Advice from a friend who teaches machine learning at Harvard… “For a traditional procedural programmer”: read R Cookbook (O’Reilly); “For someone with low-level or Lisp knowledge”: read Advanced R (CRC).

[Somewhat tangentially, he recommended An Introduction to Statistical Learning, with Applications in R (James, et al; Springer), or The Elements of Statistical Learning (Springer), which can be used to awe friends with all of the equations and graphs.]

If you’d rather watch lectures and take short quizzes, start with the free edX course Data Science: R Basics. The next step on edX is Statistics and R, part of a seven-course series.

Separately, I’m not sure that I love R so far. “Like APL without the special keyboard” seems like a fair description. All kinds of magic happen with just a character or two and I worry that code won’t be readable, maybe even by the original author!

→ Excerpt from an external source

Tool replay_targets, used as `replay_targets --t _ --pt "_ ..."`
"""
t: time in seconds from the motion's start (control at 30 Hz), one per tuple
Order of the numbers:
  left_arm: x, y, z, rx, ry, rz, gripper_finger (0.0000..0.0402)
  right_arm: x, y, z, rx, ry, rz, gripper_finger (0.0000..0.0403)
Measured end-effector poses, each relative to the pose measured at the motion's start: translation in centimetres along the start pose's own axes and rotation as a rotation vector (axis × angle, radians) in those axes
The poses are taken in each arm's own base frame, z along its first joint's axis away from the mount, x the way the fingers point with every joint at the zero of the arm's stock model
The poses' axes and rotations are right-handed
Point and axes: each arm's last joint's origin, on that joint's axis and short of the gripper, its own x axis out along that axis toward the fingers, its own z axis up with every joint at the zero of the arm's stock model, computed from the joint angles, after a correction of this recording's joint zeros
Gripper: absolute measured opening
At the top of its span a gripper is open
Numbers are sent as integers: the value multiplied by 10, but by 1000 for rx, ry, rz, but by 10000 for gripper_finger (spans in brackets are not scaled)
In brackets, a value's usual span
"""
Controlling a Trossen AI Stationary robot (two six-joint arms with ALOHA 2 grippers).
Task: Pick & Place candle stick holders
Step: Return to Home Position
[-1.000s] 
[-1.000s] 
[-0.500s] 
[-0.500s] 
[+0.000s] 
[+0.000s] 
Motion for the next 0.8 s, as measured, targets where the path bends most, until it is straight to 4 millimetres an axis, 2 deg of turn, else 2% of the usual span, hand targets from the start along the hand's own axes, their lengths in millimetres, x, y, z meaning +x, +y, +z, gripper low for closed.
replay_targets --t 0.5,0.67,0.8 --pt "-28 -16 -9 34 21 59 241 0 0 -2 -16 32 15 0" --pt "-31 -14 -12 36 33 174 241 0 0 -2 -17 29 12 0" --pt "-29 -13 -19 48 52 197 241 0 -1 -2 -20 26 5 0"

Full post, including comments

Same-sex marriage and tax-avoidance

“Two heterosexual Irish men marry to avoid inheritance tax on property” (Guardian) neatly combines two recent media sensations: same-sex marriage and whether there should be taxes following death.

[Separately, though of course any marriage is a beautiful event it is unclear why this one was necessary. If you inherit a house that you live in, you may be exempt from taxes under Irish law (source). But perhaps one has to be a blood relation?]

Full post, including comments

The cost of being green: Honda Clarity versus Honda Accord

Our 2007 Infiniti M35x is on its last legs with about 85,000 miles on the clock. The latest issue is a disconnection in one of two mufflers that, absent craft welding skills, requires $1,300 in third party parts ($2,500 in official Infiniti parts?) to repair. This follows failures in the radiator, brakes, A/C coolant hoses, etc. Nissan is not up to the challenge of New England winters and roads!

We are considering saving the planet with a Honda Clarity plug-in hybrid.

Let’s assume that lease numbers are the best guide to the actual cost of owning a vehicle since that is the price at which an arm’s length transaction for three years of ownership occurs.

We got a quote from the same dealer at roughly the same time for $0 down 36-month leases.

  • stripped Honda Clarity: $556/month (residual value 46 percent)
  • stripped Honda Accord LX CVT: $376/month (residual value 60 percent)
  • upgraded Honda Accord EX CVT $434/month (residual value 59 percent)

As noted above, the Clarity Hybrid has a much lower predicted resale value than the gas-powered Accords. This, plus the higher list price, leads to $6,480 in extra costs over three years.

What about fuel cost savings that might offset this? Suppose that we drive 25,000 miles at 25 mpg in the Accord. That’s 1,000 gallons of gasoline at $2.75 per gallon = $2,750. The Federales say that the Clarity can go 100 miles on 31kWh of electricity (about $6 at Massachusetts electric rates, delivered, of 20 cents per kWh (nationwide rates)). We assume that we can go 12,000 miles on electric at a cost of $720. The other 13,000 miles in the Clarity will happen at 30 mpg? That’s 433 gallons = $1,192. So the fuel savings are $952.

Readers: Did I make any mistakes above? Or is the cost of lording it over neighbors in the Greener Than Thou department roughly $5,500?

[Note that I updated the electricity-related arithmetic, above, to reflect the real cost of electricity in Massachusetts, including the various delivery charges.]